The purpose of this example is provide a user with an example workflow showing an online machine learning model fit on the first N records within a stream and subsequently is using this model for prediction and online updates. In this example we are making use of an streaming implementation of K-Means clustering to filter out one of the generated clusters for persistance to the database.

Example

This example follows closely the Kafka Ingest example provided. This example walks through an example use of functionality provided with the SP ML kdb Insights integration by:

  1. Deploying a sequential K-Means model to be fit on the first 1000 records provided
  2. Applying the fit model to subsequent data to make predictions
  3. Filter the stream based on these predictions and only publish data that meets specified conditions.

This is achieved through filtering the incoming Kafka stream for the trades topic produced using the example Producer. This stream is decoded and windowed before the above analysis is applied.

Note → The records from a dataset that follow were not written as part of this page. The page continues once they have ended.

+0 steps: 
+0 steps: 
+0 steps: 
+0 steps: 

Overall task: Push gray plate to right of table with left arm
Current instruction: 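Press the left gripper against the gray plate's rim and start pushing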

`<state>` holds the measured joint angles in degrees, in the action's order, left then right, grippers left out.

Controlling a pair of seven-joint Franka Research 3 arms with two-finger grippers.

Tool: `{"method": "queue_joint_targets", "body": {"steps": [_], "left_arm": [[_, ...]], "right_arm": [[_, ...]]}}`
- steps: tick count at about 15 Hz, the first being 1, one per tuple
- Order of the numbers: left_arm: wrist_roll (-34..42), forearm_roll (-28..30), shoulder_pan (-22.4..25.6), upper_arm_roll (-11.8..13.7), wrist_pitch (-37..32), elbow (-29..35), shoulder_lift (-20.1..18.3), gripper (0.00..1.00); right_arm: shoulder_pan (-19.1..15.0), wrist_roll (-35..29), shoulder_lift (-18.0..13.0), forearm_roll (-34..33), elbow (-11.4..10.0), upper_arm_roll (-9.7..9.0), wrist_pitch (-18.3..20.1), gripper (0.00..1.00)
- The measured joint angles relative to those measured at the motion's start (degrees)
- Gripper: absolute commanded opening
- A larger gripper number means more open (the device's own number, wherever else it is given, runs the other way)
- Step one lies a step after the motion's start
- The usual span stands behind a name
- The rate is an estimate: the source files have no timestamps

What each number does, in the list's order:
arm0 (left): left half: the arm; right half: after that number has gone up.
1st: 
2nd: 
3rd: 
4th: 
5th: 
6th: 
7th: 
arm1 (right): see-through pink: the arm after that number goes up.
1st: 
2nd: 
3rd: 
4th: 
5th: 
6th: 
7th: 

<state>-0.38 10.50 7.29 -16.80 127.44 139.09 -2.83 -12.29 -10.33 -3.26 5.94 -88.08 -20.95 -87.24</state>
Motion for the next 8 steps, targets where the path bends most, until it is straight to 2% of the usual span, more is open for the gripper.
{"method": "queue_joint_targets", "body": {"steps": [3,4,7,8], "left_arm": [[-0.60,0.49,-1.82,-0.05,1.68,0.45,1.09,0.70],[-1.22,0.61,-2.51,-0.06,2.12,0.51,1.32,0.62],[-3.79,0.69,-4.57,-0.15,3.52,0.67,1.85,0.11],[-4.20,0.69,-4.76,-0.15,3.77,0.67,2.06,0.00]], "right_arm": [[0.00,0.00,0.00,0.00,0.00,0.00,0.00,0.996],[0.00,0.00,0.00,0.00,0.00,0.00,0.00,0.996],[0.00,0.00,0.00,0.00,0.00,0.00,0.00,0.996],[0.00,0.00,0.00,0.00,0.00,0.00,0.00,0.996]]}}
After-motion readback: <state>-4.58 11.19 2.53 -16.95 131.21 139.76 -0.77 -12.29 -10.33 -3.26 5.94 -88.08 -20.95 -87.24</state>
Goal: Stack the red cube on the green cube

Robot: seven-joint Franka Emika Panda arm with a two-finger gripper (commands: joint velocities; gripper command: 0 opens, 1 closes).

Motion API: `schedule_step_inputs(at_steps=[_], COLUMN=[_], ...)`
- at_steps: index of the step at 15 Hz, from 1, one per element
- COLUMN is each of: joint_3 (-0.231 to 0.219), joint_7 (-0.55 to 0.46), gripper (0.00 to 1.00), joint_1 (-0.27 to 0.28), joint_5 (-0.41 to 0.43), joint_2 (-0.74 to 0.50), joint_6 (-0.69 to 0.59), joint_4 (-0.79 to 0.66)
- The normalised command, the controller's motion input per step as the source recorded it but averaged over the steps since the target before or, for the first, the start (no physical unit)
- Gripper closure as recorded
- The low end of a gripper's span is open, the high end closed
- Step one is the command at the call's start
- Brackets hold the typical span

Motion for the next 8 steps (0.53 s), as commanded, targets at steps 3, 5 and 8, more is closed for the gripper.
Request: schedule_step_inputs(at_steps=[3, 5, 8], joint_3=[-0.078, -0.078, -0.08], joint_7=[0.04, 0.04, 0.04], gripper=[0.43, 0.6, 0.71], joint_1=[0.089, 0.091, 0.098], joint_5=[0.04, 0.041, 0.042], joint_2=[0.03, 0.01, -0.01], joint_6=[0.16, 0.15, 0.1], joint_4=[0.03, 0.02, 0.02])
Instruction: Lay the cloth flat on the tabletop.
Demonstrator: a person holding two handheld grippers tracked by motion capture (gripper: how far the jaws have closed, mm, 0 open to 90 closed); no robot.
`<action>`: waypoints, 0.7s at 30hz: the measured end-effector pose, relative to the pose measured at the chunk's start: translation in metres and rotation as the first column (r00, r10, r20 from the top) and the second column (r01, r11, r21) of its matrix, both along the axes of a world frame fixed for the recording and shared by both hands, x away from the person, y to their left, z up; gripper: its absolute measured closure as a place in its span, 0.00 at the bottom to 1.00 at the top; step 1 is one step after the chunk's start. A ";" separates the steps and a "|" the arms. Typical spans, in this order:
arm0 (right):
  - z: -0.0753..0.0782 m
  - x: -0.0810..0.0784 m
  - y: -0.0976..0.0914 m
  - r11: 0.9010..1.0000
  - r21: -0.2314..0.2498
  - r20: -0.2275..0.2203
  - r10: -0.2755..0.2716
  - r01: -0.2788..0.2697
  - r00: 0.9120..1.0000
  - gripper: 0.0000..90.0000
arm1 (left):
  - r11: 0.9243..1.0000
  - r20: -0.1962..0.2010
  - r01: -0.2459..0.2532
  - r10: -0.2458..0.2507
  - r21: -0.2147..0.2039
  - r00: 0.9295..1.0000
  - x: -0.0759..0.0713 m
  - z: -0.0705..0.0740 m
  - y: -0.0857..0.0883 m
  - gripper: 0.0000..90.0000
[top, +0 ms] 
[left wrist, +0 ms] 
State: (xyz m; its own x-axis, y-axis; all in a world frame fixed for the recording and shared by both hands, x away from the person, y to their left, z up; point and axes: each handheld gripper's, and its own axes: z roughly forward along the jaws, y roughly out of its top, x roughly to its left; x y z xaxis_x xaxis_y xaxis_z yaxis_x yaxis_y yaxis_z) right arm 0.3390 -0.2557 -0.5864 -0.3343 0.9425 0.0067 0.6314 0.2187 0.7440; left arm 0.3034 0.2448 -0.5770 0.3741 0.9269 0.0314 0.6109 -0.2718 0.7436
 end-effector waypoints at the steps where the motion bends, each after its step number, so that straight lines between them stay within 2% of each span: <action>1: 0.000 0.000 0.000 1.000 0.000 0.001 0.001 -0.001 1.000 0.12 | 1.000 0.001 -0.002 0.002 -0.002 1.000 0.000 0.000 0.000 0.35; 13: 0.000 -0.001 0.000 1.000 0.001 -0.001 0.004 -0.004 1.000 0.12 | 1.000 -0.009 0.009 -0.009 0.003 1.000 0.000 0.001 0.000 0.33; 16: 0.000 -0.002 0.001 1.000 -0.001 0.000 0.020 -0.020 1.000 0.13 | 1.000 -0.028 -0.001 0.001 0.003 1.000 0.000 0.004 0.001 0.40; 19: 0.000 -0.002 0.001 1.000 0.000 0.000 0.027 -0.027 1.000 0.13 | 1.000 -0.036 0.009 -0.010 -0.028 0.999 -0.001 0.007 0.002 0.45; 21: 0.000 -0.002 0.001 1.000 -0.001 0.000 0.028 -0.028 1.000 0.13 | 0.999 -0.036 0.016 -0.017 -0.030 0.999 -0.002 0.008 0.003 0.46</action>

To run an ingestion pipeline using the kdb Insights Enterprise, first deploy the base system. Next, download the kafka_assembly.yaml assembly by following the download instructions. This assembly file will need to be modified to deploy a q and Python pipeline containing ML functionality as follows:

The streaming program to fit a model on a Kafka stream should be defined as follows through updating the sp section of kafka_assembly.yaml

sp:
  description: Kafka Model Clustering with SP
  pipelines:
    kafka-transform:
      env:
       - name: KXI_SP_KAFKA_BROKERS
         value: kafka:9092
      destination: south
      minWorkers: 1
      maxWorkers: 1
      workerThreads: 1
      base: "q-ml"
      spec: |-
        .qsp.run
          .qsp.read.fromKafka["trades"]
          .qsp.decode.json[]  
          .qsp.map[{enlist `time`sym`bid`ask!"PSff"$x}]
          .qsp.window.timer[00:00:05]
          .qsp.ml.sequentialKMeans[
            `bid`ask;
            .qsp.use ``bufferSize!(`;1000)]
          .qsp.sql["select x from $ where cluster=0"]
          .qsp.map[{select time,sym,bid,ask from x where cluster=0}]
          .qsp.write.toStream[`trades]

The streaming program to fit a model on the Kafka stream defined using Python should be defined as follows through updating the sp section of kafka_assembly.yaml

sp:
  description: Kafka Model Clustering with SP
  pipelines:
    kafka-transform:
      env:
       - name: KXI_SP_KAFKA_BROKERS
         value: kafka:9092
      destination: south
      minWorkers: 1
      maxWorkers: 1
      workerThreads: 1
      base: "py-ml"
      spec: |-
        from datetime import timedelta

        import kxi.sp as sp
        import pykx as kx

        sp.run(sp.read.from_kafka('trades')
            | sp.decode.json()
            | sp.map(kx.q('{enlist `time`sym`bid`ask!"PSff"$x}'))
            | sp.window.timer(timedelta(seconds=5))
            | sp.ml.sequential_k_means(['bid', 'ask'], buffer_size = 1000)
            | sp.op.sql('select x from $1 where cluster=0')
            | sp.write.to_stream('trades'))

Once the kafka_assembly.yaml files have been updated they should be applied to the users kdb Insights Enterprise installation.